To make it even more fun for myself, I embarked on an exercise to write a program that solves Sudoku puzzles. And to make it even more challenging I decided not to write the program in the popular object-oriented fashion (Java, C++, C#, etc.) or in any of the old-fashioned procedural programming languages (Pascal, C, Basic etc); but in Transact SQL, within SQL Server 2000. Basically, I wanted to see how the features of T-SQL can be used to develop something like a Sudoku puzzle solution. I have learnt some useful things from the exercise, which I’m eager to pass on to my fellow programmers.
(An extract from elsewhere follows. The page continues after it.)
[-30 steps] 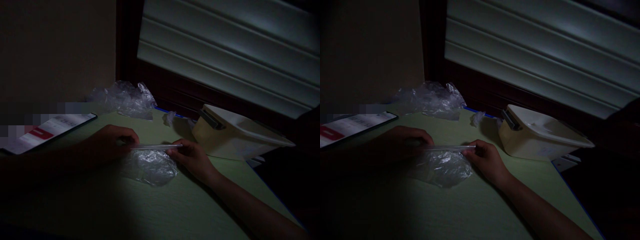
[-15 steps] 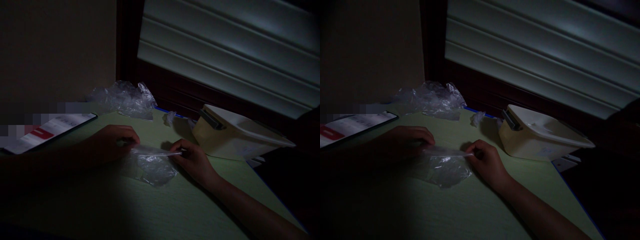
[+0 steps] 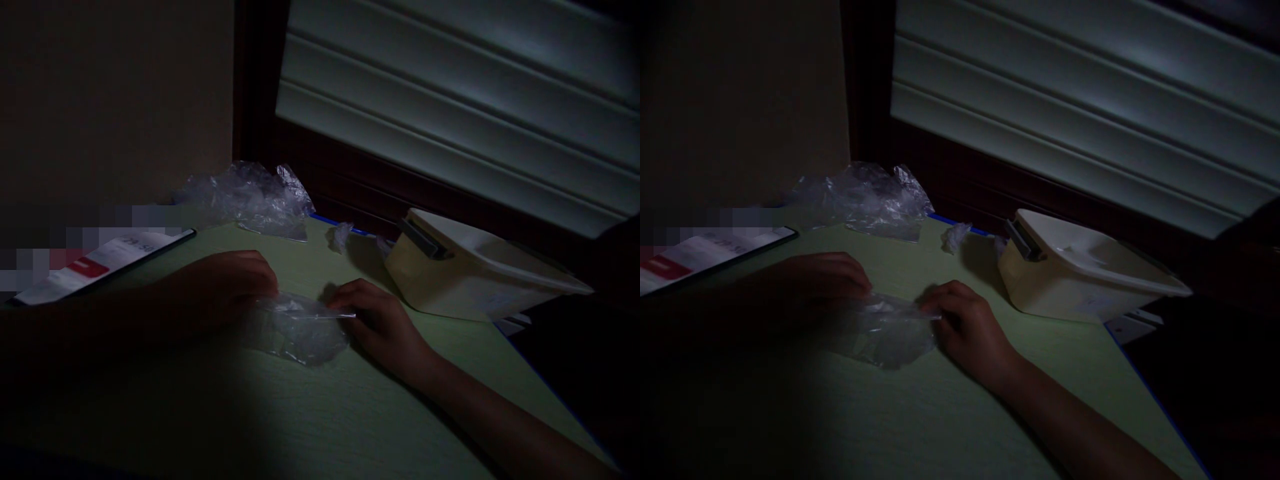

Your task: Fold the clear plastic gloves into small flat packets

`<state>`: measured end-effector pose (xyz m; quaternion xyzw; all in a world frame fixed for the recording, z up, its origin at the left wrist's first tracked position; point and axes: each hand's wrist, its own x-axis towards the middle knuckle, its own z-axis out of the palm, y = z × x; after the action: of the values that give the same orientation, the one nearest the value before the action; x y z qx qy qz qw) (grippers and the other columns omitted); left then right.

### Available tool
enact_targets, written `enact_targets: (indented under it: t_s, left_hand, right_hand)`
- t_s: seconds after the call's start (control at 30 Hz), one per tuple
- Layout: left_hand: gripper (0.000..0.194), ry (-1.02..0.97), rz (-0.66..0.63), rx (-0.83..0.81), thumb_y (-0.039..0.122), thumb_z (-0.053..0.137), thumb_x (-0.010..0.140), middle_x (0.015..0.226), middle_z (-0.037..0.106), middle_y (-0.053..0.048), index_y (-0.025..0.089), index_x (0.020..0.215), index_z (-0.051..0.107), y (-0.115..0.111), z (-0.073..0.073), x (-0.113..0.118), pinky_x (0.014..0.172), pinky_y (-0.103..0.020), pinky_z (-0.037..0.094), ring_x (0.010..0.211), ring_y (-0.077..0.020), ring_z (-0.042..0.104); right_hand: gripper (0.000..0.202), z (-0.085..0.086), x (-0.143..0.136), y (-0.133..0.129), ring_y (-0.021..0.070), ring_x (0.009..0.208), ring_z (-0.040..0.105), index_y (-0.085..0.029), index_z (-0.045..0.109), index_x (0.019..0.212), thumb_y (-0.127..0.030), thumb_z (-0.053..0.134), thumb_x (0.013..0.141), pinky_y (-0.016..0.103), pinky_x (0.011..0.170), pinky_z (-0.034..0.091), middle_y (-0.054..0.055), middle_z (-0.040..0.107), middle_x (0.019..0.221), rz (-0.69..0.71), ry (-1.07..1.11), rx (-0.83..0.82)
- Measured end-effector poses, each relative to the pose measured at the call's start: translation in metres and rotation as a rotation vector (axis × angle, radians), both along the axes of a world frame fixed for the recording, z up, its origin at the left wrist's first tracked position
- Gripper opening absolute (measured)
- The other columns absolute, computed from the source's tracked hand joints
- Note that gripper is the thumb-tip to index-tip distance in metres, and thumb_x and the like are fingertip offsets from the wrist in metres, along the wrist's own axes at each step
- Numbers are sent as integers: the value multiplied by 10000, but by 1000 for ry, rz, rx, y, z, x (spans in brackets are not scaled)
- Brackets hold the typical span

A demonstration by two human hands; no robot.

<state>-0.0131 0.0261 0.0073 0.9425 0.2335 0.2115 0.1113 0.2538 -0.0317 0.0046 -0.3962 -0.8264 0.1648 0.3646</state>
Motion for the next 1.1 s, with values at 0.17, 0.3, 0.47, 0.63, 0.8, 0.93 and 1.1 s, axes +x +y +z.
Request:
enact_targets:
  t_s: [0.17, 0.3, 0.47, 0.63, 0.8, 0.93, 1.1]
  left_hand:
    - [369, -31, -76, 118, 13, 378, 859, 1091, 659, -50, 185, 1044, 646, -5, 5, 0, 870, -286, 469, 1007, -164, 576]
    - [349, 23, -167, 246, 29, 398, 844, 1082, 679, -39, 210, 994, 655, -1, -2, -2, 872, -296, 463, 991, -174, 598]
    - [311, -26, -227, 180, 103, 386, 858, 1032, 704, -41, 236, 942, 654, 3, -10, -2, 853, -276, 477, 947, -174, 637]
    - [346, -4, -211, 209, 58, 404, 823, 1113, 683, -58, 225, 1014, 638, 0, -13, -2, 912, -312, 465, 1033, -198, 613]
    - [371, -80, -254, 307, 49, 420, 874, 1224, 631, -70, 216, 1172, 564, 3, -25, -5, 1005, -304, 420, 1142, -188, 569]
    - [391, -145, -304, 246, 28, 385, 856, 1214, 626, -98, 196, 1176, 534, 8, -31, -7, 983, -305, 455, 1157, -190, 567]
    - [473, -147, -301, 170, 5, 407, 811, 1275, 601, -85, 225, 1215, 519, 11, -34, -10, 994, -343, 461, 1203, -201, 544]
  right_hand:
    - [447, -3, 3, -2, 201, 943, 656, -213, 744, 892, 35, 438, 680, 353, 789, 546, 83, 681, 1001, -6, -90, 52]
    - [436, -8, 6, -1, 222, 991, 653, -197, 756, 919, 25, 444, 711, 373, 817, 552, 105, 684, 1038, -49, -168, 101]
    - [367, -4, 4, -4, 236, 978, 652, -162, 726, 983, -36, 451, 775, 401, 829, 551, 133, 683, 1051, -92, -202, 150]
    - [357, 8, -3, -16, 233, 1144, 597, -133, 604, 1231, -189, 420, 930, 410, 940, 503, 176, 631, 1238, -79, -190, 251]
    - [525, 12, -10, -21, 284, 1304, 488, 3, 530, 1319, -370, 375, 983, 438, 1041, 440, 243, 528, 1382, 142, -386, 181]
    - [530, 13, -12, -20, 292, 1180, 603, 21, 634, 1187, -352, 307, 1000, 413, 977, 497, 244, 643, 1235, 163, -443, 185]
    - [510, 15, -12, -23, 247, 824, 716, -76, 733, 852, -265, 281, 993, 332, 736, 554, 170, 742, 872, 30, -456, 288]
T-SQL is rich in in-built programming functions and features. Far from being just for holding and manipulating data, T-SQL is a programming language in its own right. Many algorithm-based problems that used to be solved with mainstream procedural or object-oriented languages can now be dealt with completely within SQL Server using T-SQL, because not only does it have the usual programming constructs such as ‘While…End’; ‘Case’ and ‘Ifs’; it also, of course, has SQL.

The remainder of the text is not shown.